The SC staff reserves the right to terminate batch jobs when one or a combination of following effects occur:

  1. Use by your program of a larger number of cpus than its parallel efficiency warrants.
  2. Use by your program of a smaller number of cpus than that specified through PBS (-l ncpus=##). This is a particularly unacceptable practice since it results in wasting resources that they might otherwise be used by others. When you request, say, four cpus by setting -l ncpus=4 in the #PBS directives, PBS sets aside four cpu slots. It knows nothing about the actual number of cpus that your program will use.
  3. Use/abuse of a special access queue (e.g., xlt_xlm8, bench8) to run a job that could very well run in one of the common queues.
  4. Excessive I/O with large files, which in turn overwhelms memory due to excessive file caching.
  5. Any use of large amounts of disk and/or memory that causes a significant disruption to the smooth operation of the system.
  6. Use of fewer or larger number of cpus than the number specified through PBS (-l ncpus=##).
  7. Delayed file transfers with source or destination hosts that are remote.

Queued Jobs Not Executing

The batch system has limits on the total number of resources a user may use and the total number of jobs a user can run. Also, each queue has limits on the total number of jobs it can run and a limit on the number of jobs it can run per user.

You may find that there may be available resources (eg. cpus) but your job may still be queued because of one of these limits. Please use the 'qstat -s jobid' command to see why your job is still queued.

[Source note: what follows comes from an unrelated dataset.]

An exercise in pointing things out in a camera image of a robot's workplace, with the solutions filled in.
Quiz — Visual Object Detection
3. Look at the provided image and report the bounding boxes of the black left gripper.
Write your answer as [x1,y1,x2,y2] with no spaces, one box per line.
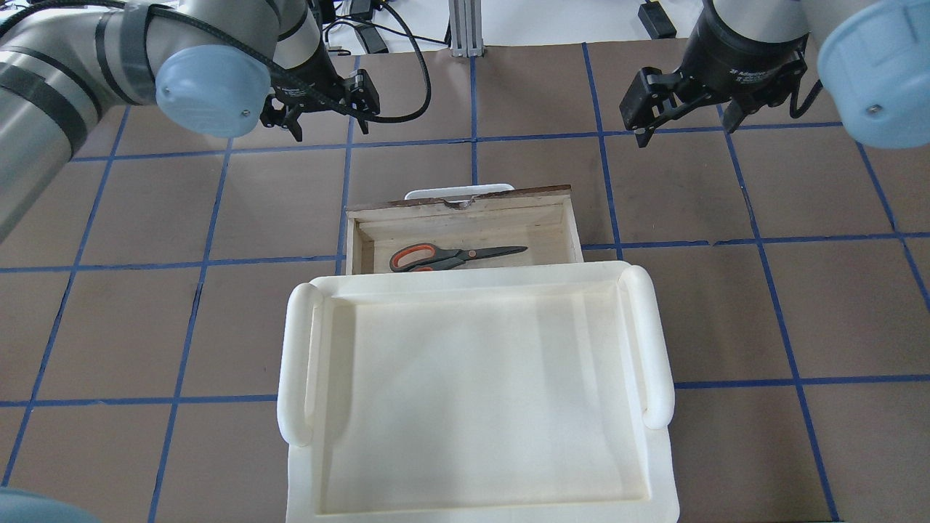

Jobs Using Files From the Tape Archive

If your job requires files from the tape archive (or a remote host), we recommend that you first manually copy these files from the archive to your, say, /scratch directory on k2 or /tmp directory on titan before you submit your job. The objective here is to avoid possible delays during batch processing.

Starving Jobs and Backfilling

Queued jobs may become "starved" when delayed by other long-running jobs for some time. If the batch system cannot schedule starving jobs due to a resource or queue limit, it will attempt to schedule other non-starving queued jobs given the available resources. This is known as backfilling.

Additional Information

More information about batch processing can be obtained from the following man pages: pbs, qsub, qstat, qdel, and pbs_resources.